Assessing the Optimum Geometry of Pre-formed Aggregates in Biofilms
Until recently, the initial stage of biofilm development was thought to predominantly involve the attachment of planktonic cells to the surface of interest. However, recent studies involving Pseudomonas aeruginosa and Staphylococcus aureus, have found that planktonic cells can form suspended aggregates and exhibit much of the phenotypical behaviour of attached biofilms, e.g. packing density, extracellular DNA, comparable growth rates, matrix structure, ability to survive lethal treatments of antibiotics, and mutation frequency. It seems probable that initial colonisation of the surface by single planktonic cells may also be accompanied by attachment of pre-existing aggregates that are already in a biofilm-like mode of growth.
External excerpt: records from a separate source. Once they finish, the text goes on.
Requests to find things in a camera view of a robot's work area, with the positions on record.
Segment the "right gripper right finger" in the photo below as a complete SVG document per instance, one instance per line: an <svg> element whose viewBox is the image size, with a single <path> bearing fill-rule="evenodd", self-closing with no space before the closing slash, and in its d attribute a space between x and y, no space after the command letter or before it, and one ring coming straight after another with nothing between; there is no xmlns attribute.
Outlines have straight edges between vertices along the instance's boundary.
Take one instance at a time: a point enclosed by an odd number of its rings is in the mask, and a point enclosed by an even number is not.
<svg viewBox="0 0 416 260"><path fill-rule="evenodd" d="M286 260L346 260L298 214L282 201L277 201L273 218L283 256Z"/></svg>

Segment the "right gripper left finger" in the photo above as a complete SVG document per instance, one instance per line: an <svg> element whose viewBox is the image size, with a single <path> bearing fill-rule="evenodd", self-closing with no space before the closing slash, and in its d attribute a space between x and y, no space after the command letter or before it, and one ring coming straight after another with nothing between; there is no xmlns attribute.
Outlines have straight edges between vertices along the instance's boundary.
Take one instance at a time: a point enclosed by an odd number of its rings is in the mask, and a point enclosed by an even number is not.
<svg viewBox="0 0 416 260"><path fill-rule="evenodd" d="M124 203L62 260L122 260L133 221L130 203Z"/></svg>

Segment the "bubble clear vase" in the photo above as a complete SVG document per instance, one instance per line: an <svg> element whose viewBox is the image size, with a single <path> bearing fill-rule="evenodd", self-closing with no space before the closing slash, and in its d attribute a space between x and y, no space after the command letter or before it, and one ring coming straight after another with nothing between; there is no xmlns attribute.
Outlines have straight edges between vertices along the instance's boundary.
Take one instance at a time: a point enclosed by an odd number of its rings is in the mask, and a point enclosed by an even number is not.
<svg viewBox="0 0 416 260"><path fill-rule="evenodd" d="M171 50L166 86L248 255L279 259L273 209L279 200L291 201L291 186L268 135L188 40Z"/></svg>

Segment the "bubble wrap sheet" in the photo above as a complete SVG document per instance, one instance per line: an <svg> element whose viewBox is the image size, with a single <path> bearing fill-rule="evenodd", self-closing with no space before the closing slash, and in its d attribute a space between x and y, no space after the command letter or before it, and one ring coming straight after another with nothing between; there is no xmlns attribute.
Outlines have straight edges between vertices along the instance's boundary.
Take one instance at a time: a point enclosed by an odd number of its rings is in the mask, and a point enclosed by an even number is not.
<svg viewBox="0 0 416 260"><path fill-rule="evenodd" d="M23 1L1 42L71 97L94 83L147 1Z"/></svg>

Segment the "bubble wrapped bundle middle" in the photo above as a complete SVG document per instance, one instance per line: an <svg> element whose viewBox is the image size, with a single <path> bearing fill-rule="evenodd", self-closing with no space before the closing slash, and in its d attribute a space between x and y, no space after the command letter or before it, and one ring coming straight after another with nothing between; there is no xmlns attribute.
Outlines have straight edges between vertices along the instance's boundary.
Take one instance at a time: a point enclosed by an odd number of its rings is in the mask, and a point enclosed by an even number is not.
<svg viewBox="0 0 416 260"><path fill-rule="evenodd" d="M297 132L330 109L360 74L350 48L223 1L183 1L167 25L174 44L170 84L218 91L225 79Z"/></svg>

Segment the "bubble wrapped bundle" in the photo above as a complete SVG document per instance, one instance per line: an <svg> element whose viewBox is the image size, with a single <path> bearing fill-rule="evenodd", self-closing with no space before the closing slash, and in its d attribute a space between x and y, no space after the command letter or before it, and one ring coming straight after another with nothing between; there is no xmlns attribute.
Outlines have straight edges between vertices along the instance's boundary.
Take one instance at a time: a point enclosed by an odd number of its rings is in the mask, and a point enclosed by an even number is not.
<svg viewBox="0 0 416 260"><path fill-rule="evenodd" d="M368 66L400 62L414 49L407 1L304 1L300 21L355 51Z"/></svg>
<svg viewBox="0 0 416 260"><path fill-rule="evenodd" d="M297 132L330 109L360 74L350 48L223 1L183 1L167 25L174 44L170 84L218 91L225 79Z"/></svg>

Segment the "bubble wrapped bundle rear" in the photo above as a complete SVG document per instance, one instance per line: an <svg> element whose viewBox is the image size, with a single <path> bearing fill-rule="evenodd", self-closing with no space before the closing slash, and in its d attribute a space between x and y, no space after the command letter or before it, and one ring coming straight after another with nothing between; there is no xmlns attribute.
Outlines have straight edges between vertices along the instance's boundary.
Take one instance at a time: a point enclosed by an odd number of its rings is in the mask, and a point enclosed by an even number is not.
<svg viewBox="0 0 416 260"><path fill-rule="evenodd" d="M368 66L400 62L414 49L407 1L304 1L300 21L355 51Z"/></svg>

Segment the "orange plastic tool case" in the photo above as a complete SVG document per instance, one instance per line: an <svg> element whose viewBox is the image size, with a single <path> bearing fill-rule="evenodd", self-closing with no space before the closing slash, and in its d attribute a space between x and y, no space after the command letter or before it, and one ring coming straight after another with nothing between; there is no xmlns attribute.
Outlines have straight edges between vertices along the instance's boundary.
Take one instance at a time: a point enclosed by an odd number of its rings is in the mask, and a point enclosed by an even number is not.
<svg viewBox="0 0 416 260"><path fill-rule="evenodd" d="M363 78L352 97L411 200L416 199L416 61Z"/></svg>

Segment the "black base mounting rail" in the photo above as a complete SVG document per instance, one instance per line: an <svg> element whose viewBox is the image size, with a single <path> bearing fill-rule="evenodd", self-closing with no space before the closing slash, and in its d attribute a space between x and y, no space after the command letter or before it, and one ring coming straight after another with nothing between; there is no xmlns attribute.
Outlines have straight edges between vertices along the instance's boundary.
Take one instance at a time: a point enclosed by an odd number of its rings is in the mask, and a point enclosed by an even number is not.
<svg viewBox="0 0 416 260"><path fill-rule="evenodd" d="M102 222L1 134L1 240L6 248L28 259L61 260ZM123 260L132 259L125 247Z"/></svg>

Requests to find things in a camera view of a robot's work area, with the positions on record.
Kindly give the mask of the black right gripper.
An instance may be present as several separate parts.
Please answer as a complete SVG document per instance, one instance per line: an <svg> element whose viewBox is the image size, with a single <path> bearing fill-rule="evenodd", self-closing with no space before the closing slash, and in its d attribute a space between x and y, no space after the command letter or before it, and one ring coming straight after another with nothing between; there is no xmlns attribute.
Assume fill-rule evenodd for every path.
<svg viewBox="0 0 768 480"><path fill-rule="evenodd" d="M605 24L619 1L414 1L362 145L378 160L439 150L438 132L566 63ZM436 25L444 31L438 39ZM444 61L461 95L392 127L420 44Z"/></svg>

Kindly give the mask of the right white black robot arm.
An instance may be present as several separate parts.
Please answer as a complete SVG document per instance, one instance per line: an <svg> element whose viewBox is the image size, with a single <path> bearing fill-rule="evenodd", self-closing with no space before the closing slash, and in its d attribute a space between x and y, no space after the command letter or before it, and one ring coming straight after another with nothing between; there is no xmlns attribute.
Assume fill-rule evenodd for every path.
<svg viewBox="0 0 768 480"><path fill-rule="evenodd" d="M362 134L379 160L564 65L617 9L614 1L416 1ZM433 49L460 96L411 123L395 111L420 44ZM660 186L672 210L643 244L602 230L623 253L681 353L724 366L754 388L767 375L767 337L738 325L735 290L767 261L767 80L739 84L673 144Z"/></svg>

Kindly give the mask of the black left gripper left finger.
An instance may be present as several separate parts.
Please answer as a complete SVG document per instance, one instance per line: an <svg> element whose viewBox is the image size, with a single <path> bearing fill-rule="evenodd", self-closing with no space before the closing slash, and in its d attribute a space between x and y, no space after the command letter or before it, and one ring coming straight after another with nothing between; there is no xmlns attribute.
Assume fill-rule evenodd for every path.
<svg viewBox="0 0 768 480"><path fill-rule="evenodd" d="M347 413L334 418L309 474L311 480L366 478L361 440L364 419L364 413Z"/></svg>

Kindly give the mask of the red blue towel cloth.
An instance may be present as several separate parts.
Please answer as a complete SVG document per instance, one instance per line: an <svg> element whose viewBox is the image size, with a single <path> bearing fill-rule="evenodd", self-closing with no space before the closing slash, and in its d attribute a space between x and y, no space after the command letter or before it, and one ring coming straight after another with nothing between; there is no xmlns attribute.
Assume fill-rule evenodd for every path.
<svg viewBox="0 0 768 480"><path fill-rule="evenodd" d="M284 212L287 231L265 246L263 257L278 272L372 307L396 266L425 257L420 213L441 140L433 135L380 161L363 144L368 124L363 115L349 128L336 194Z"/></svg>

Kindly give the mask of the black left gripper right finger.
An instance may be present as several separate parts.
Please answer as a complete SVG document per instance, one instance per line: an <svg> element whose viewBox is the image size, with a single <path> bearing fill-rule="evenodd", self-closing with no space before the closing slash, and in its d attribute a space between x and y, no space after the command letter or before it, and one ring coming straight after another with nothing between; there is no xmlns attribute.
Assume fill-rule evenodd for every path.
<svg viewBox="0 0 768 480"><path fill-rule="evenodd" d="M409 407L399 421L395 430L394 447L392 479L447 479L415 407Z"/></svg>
Since it is likely that those cells that begin biofilm-life in a preformed aggregate may develop structure differently, it is of fundamental interest to investigate the initial configuration of cell aggregates on the surface, and the influence that these aggregates have on the overall structure on the biofilm. For example: cells within a pre-formed aggregate may have either better or worse access to nutrients; the presence of aggregates might affect clonal structure of the biofilm; and considering that an aggregate is likely to have a higher initial cell density, one might expect aggregate cells to initiate cooperation through quorum sensing much earlier than cells that are randomly distributed on the surface. Using agent based computer simulations, we investigate whether there is an optimum configuration for a clump of cells of size N to arrange on the surface, considering competitive effects from a surrounding mat of individual cells. The fitness of these clumps is assessed using a surface contact angle as the order parameter. Results reveal that there is an interplay between initial surface coverage and aggregate height. For a given density of surrounding cells, there is a transition angle at which clump height becomes more important than surface coverage. Our results show a direct correlation between this angle and the density (competition) of the surrounding cells.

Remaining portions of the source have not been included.